Since the first political trial in modern history — that of Charles I in 1649 — not a single one has ended in the aquittal of the accused. That tells us everything. In no other category of trial would a perfect record for the prosecution be conceivable. In this important, timely, and cogently argued book John Laughland lays bare the truth that political trials, by which he means trials of heads of state or government ministers for acts of state, not for personal trangressions of the law, have never been properly constituted nor properly conducted judicial proceedings. They are staged events, intended as theatre, whose purpose is to legitimise the new regime, or ‘new world order’, brought about by the fall of the old. They mete out ‘victor’s justice’ by special courts or tribunals whose members, both judge and jury, understand (and are picked because they understand) that the outcome has already been decided. When the Vichy government of France put on trial six representatives of the previous government for being defeated by Germany in 1940, the minister of justice, Raphael Alibert, put the point with unashamed baldness:

For a long time we have been denouncing the defects of the Republic. If it were well done, a grand trial would establish the proof of it. Such a trial would be the touchstone of the new regime and of the new order.

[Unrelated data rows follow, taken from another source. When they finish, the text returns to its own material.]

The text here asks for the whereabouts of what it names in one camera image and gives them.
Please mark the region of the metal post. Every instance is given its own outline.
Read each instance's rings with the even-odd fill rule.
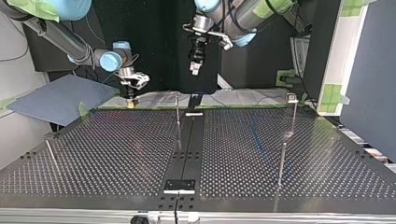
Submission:
[[[178,94],[176,93],[176,112],[177,112],[177,127],[180,129],[180,113],[178,108]]]
[[[46,144],[47,144],[47,148],[49,149],[49,154],[50,154],[50,156],[52,157],[53,160],[56,161],[55,155],[53,154],[52,147],[51,147],[51,145],[50,145],[50,141],[49,141],[49,140],[46,140]]]
[[[279,186],[282,186],[283,167],[285,165],[285,157],[286,157],[286,146],[287,146],[287,143],[283,143],[282,151],[280,154],[279,179],[277,180],[277,184]]]
[[[294,124],[296,121],[296,114],[297,114],[297,104],[298,103],[294,103],[294,112],[293,112],[293,122],[291,124],[291,132],[294,133]]]

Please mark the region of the black panel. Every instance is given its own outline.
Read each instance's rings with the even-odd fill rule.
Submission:
[[[394,22],[396,1],[369,5],[352,69],[341,121],[370,145],[396,161]]]
[[[341,0],[318,0],[304,72],[309,95],[318,99],[329,58]]]
[[[194,15],[191,0],[93,1],[107,46],[119,40],[128,40],[140,58],[135,64],[151,78],[144,91],[176,90],[211,93],[217,88],[218,47],[208,48],[208,60],[200,76],[189,70],[189,35],[182,24]]]
[[[244,48],[223,52],[222,76],[234,88],[272,88],[278,70],[293,67],[290,38],[294,28],[283,18],[273,17]]]

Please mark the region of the white wall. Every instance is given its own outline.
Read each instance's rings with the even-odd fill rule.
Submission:
[[[346,95],[353,63],[361,40],[361,30],[366,18],[367,8],[368,6],[364,6],[359,16],[338,18],[318,105],[321,104],[326,84],[342,85],[341,94]],[[342,109],[343,105],[339,104],[335,113],[319,112],[319,114],[321,116],[340,116]]]
[[[0,101],[33,91],[45,85],[42,73],[35,72],[25,37],[0,13]],[[15,161],[24,152],[38,146],[50,125],[11,111],[0,112],[0,169]]]

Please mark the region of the green tape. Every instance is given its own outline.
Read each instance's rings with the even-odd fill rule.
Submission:
[[[341,11],[342,17],[356,17],[361,14],[361,9],[364,6],[364,0],[344,0],[343,9]]]
[[[18,7],[38,18],[59,22],[59,14],[56,7],[51,3],[43,0],[7,0],[7,2],[9,5]]]
[[[9,98],[0,102],[0,112],[8,110],[8,106],[17,101],[17,98]]]
[[[270,0],[270,3],[280,13],[285,12],[292,6],[291,0]],[[274,14],[265,0],[262,0],[259,5],[253,9],[253,13],[262,19],[267,19]]]
[[[290,70],[277,71],[277,76],[276,76],[276,86],[277,87],[292,88],[293,84],[287,84],[286,82],[283,82],[283,81],[280,80],[282,77],[295,77],[294,70],[290,69]]]
[[[336,112],[337,106],[341,103],[341,88],[342,85],[327,84],[324,86],[319,112]]]
[[[300,103],[304,105],[307,98],[308,98],[308,94],[304,92],[303,96],[301,97]]]
[[[85,116],[87,116],[90,112],[88,112],[88,110],[85,107],[85,104],[80,102],[78,105],[78,110],[79,110],[79,115],[83,118]]]

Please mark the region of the black metal bracket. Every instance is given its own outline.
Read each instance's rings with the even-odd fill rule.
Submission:
[[[167,180],[164,194],[195,194],[195,180]]]

It is an easy matter for Laughland to show how defective in law all political trials have been. ‘Due process’ has systematically been thrown out the window by the creation of special courts, in violation of the precept that defendants should be tried by ordinary courts, by the retroactive prosecution for ‘crimes’ not in existence when the alleged criminal behaviour took place, by the resort to in camera sessions, by the witholding of documents from the defence, by the blurring of roles between judge and jury. The list goes on and on. But the heart of the matter lies deeper. What has been overthrown is the long-accepted principle that government acts are different from private ones, that governments have, as Laughland writes, ‘the power to take life or deprive people of their liberty . . . without being subject to criminal prosecutions’. One of the acknowledged rights of governments, laid down in the Treaty of Westphalia in 1648 and upheld in the Geneva and Hague conventions, was to make war. International conventions laid down standards of military conduct, breaches of which were ‘war crimes’. But in 1945 the West went further. Waging war was itself declared a crime. (The Allies’ attempt to prosecute Kaiser Wilhelm on the same charge at the end of the first world war had failed.) That was the great significance of the Nuremberg trials (in which the treatment of Jews played an insignificant part): the Nazi defendants were specifically indicted for planning and executing a war of aggression, in other words for committing a new ‘crime against peace’ which had — and still has — no basis in law. No authority exists which could make such a law. Treaties are not laws. United Nations resolutions are not laws. They are declarations of political intent and the responses to breaches of them, dressed up though they may be as court actions, are political responses.